Munc13-4 regulates Rab11-positive vesicular dynamics and tethering in primary neutrophils. Neutrophils from WT or Munc13-4 KO (Jinx) mice were transfected for the expression of EGFP-Rab11 and vesicular dynamics was analyzed by TIRFM. A, representative images of the subcellular distribution of Rab11 in WT and KO cells. The arrows indicate Rab11-positive vesicles that appear associated with the plasma membrane in vesicular dynamic studies (see associated supplemental movies S3 and S4).
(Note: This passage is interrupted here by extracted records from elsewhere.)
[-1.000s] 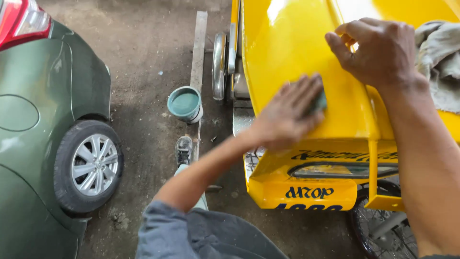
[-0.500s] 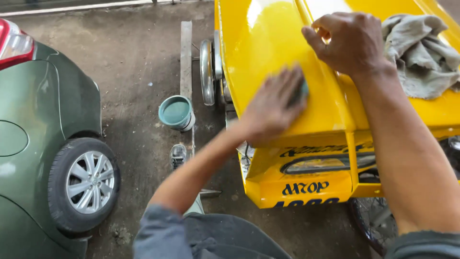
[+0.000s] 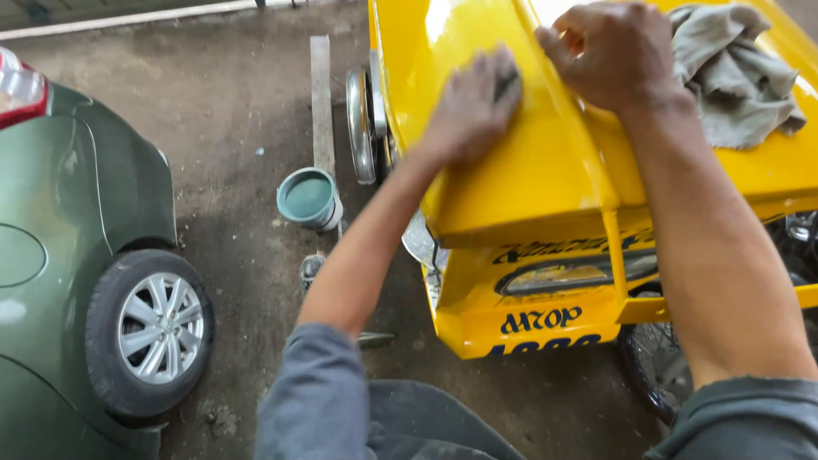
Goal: Sand the yellow roof of a tricycle vehicle using a sanding block and water.
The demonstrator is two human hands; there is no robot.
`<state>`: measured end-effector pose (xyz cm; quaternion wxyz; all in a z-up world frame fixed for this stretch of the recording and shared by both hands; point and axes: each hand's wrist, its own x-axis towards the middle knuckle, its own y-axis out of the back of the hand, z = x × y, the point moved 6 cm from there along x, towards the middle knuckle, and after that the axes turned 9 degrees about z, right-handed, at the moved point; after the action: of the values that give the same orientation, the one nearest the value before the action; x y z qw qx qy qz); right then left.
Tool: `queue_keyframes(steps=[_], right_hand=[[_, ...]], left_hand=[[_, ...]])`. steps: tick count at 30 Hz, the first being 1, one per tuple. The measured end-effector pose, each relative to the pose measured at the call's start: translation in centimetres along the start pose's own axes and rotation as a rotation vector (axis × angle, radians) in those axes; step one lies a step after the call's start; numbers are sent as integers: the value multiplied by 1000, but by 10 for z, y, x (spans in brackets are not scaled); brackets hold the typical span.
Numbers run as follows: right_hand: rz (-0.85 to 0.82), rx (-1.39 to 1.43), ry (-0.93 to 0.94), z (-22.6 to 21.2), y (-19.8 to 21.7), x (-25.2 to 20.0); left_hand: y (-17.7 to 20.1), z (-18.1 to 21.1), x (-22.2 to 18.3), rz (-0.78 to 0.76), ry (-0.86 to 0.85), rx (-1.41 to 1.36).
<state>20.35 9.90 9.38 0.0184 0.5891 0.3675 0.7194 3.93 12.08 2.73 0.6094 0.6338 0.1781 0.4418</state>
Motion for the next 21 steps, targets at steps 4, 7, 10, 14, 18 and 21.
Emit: queue_keyframes(steps=[4, 7, 10, 14, 18, 21], right_hand=[[32, -48, 16, 10, 3, 4], [37, 13, 44, 2, 3, -3], [58, 55, 52, 3, 7, 6], [14, 44, 63, -11, 2, 13], [21, 43, 51, -7, 4, 5], [16, 71, 32, -6, 3, 8]], left_hand=[[2, 5, -38, 170, 41, -198], [38, 43, -136, 197, -202, -373], [50, 46, -166, 97, -212, -496], [50, 78, -143, 101, -311, -371], [62, 67, -160, 59, -400, -389], [54, 53, -183, 25, -286, -398]])
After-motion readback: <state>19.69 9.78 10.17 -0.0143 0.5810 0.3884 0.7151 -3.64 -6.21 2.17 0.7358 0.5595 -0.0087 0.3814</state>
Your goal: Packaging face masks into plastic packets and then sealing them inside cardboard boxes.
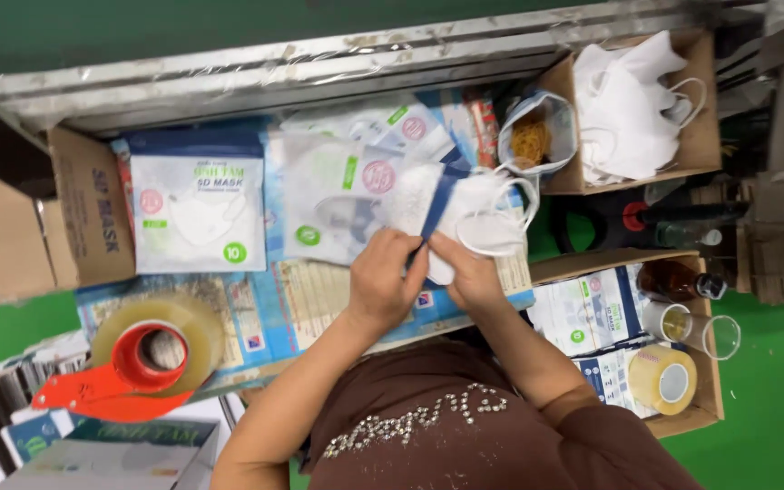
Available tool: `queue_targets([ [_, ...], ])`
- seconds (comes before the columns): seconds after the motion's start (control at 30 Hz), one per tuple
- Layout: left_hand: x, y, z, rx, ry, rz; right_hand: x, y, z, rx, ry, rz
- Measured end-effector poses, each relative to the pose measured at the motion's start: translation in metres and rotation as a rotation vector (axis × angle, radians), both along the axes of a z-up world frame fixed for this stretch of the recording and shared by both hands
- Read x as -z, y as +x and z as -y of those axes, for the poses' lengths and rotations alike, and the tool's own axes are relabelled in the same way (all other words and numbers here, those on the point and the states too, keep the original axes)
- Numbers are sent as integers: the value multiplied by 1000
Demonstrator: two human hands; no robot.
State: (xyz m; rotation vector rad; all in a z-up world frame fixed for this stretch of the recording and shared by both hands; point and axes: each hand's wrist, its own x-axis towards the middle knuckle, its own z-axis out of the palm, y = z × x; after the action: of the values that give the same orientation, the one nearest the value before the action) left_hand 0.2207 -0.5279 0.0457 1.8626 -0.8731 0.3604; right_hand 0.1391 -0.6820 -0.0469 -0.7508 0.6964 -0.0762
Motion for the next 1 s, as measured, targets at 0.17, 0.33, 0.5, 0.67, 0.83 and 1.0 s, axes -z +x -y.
queue_targets([
  [0.17,-19,-12,-14,92,-182,-572,-51,3,-1,-416,-805,65],
  [0.33,-23,-22,-23,250,17,-612,-80,7,16,-721,-909,144],
  [0.5,-27,-46,-15,327,120,-641,2,-41,37,-712,-557,186],
  [0.67,-84,-4,-17,280,84,-173,-20,-28,49,-857,-1325,444],
  [0.83,-68,25,-46,393,134,-358,-126,-8,20,-723,-1314,530],
  [1.0,-62,22,-50,483,154,-544,-136,-2,9,-540,-1303,468],
])
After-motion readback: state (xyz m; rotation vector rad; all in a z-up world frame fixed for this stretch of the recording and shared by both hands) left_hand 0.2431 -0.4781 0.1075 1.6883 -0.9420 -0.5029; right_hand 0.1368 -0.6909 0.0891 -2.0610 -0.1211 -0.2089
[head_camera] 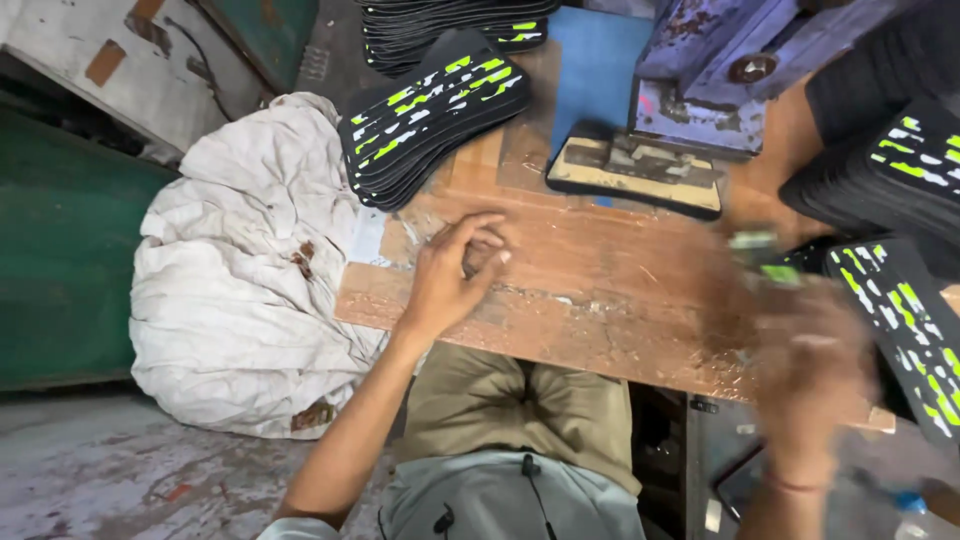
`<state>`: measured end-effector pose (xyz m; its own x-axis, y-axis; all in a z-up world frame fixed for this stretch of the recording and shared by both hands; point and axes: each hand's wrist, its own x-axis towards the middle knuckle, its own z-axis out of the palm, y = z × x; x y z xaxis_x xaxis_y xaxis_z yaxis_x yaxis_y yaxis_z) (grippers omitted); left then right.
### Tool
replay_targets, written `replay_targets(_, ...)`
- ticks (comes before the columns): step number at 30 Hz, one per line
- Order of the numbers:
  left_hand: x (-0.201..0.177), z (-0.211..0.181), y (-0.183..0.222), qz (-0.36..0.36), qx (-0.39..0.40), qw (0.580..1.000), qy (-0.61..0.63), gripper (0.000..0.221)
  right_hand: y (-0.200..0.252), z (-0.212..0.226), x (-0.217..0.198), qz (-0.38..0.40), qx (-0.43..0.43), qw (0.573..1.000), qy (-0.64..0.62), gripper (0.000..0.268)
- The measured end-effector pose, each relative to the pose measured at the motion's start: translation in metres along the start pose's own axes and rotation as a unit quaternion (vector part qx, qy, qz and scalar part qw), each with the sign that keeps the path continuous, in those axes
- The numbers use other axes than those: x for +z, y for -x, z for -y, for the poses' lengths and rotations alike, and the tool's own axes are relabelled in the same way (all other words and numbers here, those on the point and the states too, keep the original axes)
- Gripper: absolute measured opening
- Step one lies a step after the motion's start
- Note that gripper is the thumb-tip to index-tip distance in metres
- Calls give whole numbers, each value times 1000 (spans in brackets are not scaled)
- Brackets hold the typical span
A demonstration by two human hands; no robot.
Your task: Sorting and stacking printed fabric pieces on a wooden workbench.
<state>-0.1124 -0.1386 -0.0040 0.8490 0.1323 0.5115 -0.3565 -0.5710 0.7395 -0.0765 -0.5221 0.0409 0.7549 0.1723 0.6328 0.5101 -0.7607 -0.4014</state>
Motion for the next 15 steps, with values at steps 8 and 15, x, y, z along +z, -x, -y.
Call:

B, quantitative analysis of Rab11 dynamics. Histograms representing the speeds of Rab11-containing organelles in wild type (blue bars) or Munc13-4 KO neutrophils (red bars) are shown. The speeds for the independent vesicles were binned in 0.05-μm/s increments and plotted as a percentage of total vesicles for a given cell. Results are represented as mean ± S.E. from 85 wild type and 93 Munc13-4-KO cells. *, p < 0.05. C, neutrophils from WT or Rab27a KO (ashen) mice were transfected for the expression of EGFP-Rab11, and vesicular dynamics was analyzed by TIRFM. Results from the analysis of 101 wild type and 131 Rab27a KO (ashen) cells are depicted. No significant differences in Rab11 vesicular dynamics was observed between wild type and Rab27a KO neutrophils.

FIGURE 9.

Mobilization of Rab11-positive organelles and docking/retention at the plasma membrane in response to PKC activation is impaired in the absence of Munc13-4 expression. Neutrophils were stimulated with the PKC agonist PMA, the cells were fixed and stained for the detection of endogenous Rab11 and the distribution of Rab11-positive vesicles at the PM (exocytic active zone, ∼100 nm) was analyzed by TIRFM. A, representative images of the distribution of endogenous Rab11-positive vesicles in PMA-stimulated or unstimulated WT or Munc13-4-KO (Jinx) cells. B, quantitative analysis of the distribution of Rab11-positive vesicles. A total of 118, 191, 115, and 219 cells were analyzed for the conditions WT, unstimulated (UN); WT, PMA; Jinx, unstimulated and Jinx, PMA, respectively, in four independent experiments. ***, p < 0.0001. NS, not significant. C, Rab11 and Rab27a localize at independent subcellular compartments in neutrophils. Wild type or KO neutrophils were left untreated or stimulated with PMA as described above, fixed, and stained for endogenous Rab11 and Rab27a using specific antibodies. The magnified images show that Rab11 and Rab27a localize at different compartments in both stimulated and untreated, wild type, and Munc13-4 KO cells. Quantitative analysis of 28 wild type and 27 Munc13-4 KO (Jinx) cells was performed using the ZEN-LSM software. Three independent experiments are shown.